Bill looked at his wife, saw the resolute glint in her eye and nodded towards the doctor.
“Okay, let’s do it,” he sighed. “Just be prepared, Carol, that she might not be Marie anymore when she wakes up.”
“No, she’ll always be Marie,” Carol corrected him as Dr. Simmons handed across the consent forms for them to sign.
*
“It will take several hours,” he’d explained to them. “First we administer the stimulants and then we continue to monitor her. We anticipate that her vitals will grow stronger and hopefully she will wake up before the end of the day.”
“Hopefully?” Sebastian challenged.
“It doesn’t always work,” Dr Simmons sighed. “But this is our very last chance to wake her up. Like I said, the longer she stays under the more damage is done.”
And so the family watched from beyond the ICU as strong stimulation drugs were added to Marie’s IV and slowly fed in to her system.
“I hope this works,” Bill stated tensely.
“It has to,” Sebastian sighed, resting her hands upon the glass. “I need her to come back to me.”
“We all do, son,” Bill patted the younger man on the back. Usually, Sebastian resented anyone calling him son. He found it to be a condescending term. But today he found it endearing. He, Bill and Carol were unified in their grief and desperation for Marie’s return. They all knew what it was like to love her, none of them wanted to learn what it was like to lose her.
“We should really go home and rest,” Bill said softly to his wife.
“No, I want to stay; I want to be here when she wakes up.” Carol objected.
“The doctor said it will take several hours,” Bill coaxed her away from the window. “You really need to rest honey. We’ll come back this afternoon.”
“I’ll stay,” Sebastian offered though he had no intention of leaving. “I’ll call you if anything changes.”
“She’s lucky to have you,” Bill placed a comforting hand upon Sebastian’s shoulder. He saw in the older man’s eyes that he’d already accepted that Marie was gone. There was only himself and Carol clinging on to the shred of hope that not only would she wake up, but when she did she’d still be herself, as wonderful and as vibrant as she ever was.
“I won’t take my eyes off her,” Sebastian promised. “Not for a second.”
“Thank you,” Carol said tearfully. Begrudgingly she allowed Bill to lead her away from the ICU.

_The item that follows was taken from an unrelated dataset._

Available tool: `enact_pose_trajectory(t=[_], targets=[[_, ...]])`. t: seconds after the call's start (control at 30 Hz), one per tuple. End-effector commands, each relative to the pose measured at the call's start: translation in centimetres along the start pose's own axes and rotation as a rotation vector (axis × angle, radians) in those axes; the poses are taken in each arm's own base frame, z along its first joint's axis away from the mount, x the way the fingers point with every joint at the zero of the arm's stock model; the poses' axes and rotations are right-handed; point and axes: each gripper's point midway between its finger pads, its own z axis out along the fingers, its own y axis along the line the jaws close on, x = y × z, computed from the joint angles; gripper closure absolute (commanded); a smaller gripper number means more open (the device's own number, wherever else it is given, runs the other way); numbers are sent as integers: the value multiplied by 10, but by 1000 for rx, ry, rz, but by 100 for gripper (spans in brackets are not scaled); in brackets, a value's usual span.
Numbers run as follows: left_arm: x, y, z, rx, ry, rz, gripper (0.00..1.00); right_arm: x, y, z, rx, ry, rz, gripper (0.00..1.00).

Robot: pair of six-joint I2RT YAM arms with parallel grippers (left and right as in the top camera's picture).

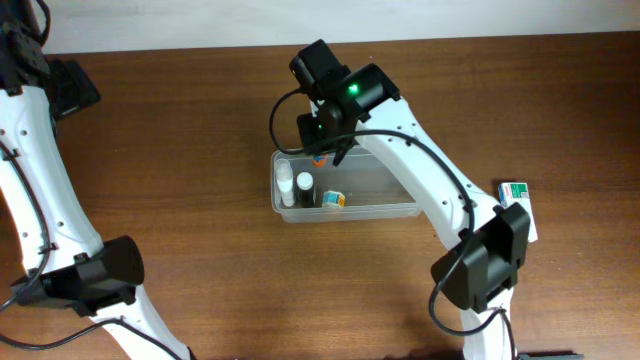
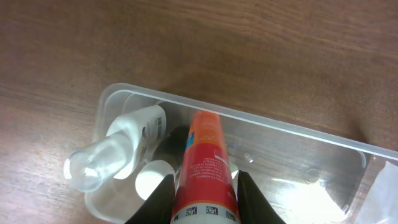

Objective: Pack container
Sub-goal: 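Lower the orange tube upright beside the jar and open the right gripper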

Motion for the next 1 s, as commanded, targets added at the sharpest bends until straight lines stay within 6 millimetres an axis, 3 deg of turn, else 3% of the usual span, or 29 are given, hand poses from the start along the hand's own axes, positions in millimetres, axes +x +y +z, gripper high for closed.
enact_pose_trajectory(t=[0.0, 0.5, 0.97], targets=[[-1, 2, 2, -12, 0, -12, 0, 5, -1, 19, 22, 35, 0, 78], [-1, 2, 2, -12, 0, -12, 0, 13, -3, 49, 41, 99, 0, 78], [-1, 2, 2, -12, 0, -12, 0, 13, -3, 53, 43, 102, 0, 78]])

Sebastian turned back towards the window, towards Marie. She remained utterly still and perfectly preserved as the machines around her did all the work of maintaining her life.
“Come on baby,” Sebastian urged desperately, resting his forehead against the cool glass.
“Wake up, I know you can do it.”
As exhausted as he was he couldn’t leave. He had to maintain his vigil at Marie’s side. He had to believe that at any moment she would wake up and turn to face him, giving him that smile she always did when s
omething pleasant caught her by surprise. Her face would fill up with childish wonder and Sebastian would be overwhelmed by her beauty.
That was one thing he adored about Marie; her ability to find wonder and magic throughout the world. She’d instilled in him an unrepentant sense of hope which endured now, even with the prospect of her demise looming in the air like a foul stench. Marie would always find the light in the darkness and cling to it and now Sebastian embodied that mentality, wishing with every fibre of his being that at any moment she’d wake up and return to him.